Two strategies now exist to protect newborns and young infants, who face the highest risk of severe disease.

The first is a protective antibody called nirsevimab, given as a single injection to infants younger than 8 months who are born during or entering their first RSV season. It’s recommended when the mother did not receive an RSV vaccine during pregnancy, when her vaccination status is unknown, or when the infant was born within 14 days of maternal vaccination. Ideally, babies born between October and March receive the shot during their birth hospitalization, though it can be given at any clinic visit. Dosing is weight-based: 50 mg for babies under 11 pounds and 100 mg for those 11 pounds or more.

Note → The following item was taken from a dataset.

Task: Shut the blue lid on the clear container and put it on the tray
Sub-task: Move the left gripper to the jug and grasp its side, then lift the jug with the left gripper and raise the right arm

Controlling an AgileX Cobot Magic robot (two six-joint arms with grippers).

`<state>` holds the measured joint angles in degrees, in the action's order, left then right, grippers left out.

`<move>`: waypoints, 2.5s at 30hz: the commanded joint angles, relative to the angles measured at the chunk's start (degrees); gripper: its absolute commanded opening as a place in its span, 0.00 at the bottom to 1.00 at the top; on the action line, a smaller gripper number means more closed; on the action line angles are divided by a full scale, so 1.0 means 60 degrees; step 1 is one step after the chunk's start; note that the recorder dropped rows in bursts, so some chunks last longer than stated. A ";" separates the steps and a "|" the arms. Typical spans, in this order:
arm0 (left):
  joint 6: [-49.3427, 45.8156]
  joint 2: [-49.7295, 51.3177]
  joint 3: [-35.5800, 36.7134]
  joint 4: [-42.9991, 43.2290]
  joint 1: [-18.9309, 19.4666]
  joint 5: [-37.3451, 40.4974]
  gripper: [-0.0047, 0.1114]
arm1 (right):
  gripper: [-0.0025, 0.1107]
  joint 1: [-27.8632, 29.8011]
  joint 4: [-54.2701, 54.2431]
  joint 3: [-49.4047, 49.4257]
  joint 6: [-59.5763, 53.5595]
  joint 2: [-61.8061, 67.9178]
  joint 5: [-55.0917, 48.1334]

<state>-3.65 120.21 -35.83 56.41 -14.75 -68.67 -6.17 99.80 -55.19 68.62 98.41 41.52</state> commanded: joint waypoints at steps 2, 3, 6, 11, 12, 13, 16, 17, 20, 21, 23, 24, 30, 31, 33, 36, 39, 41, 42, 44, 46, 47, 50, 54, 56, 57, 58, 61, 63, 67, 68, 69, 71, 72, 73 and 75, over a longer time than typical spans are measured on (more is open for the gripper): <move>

The second strategy is maternal vaccination. Pfizer’s Abrysvo vaccine is recommended for pregnant women at 32 to 36 weeks of pregnancy during September through January in most of the U.S. The vaccine prompts the mother’s immune system to produce antibodies that cross the placenta, giving the baby protection from birth. In clinical trials, maternal vaccination provided 68% to 72% protection against infant RSV hospitalization. Parents don’t need both strategies. If the mother received the vaccine during the recommended window, the infant typically doesn’t need the antibody injection.

Vaccines for Older Adults

Two RSV vaccines are approved for older adults. Arexvy reduced RSV-related hospitalizations in older adults by 60% to 65%. Abrysvo showed 58% to 63% efficacy in the same population. Both target the protein on the virus’s surface that it uses to enter human cells. Your doctor can help determine whether vaccination makes sense based on your age and overall health.

How RSV Is Diagnosed

Most healthy older children and adults with RSV never get tested because their symptoms resolve on their own. When testing matters, particularly in hospitalized infants or vulnerable adults, two main options exist. Rapid antigen tests deliver results quickly but catch only about 74% of true RSV infections when measured against the gold standard. PCR-based molecular tests are more accurate and have become the preferred method in hospitals. Many clinics now use combination tests that check for RSV, flu, and COVID-19 from a single nasal swab.

Treatment and Recovery

There is no antiviral medication that cures RSV. Treatment focuses on managing symptoms: keeping airways clear with nasal suction for infants, staying hydrated, and using fever reducers as needed. Most children recover in one to two weeks. Hospitalized infants may need supplemental oxygen or, in severe cases, help with breathing until the infection runs its course. The cough can linger for several weeks even after the virus is gone, since the airway lining takes time to regenerate.

For adults, recovery looks similar to bouncing back from a bad cold. Older adults with underlying heart or lung conditions may take longer and face a higher risk of complications like pneumonia. The risk of hospitalization rises sharply after age 75, making prevention through vaccination especially valuable in that age group.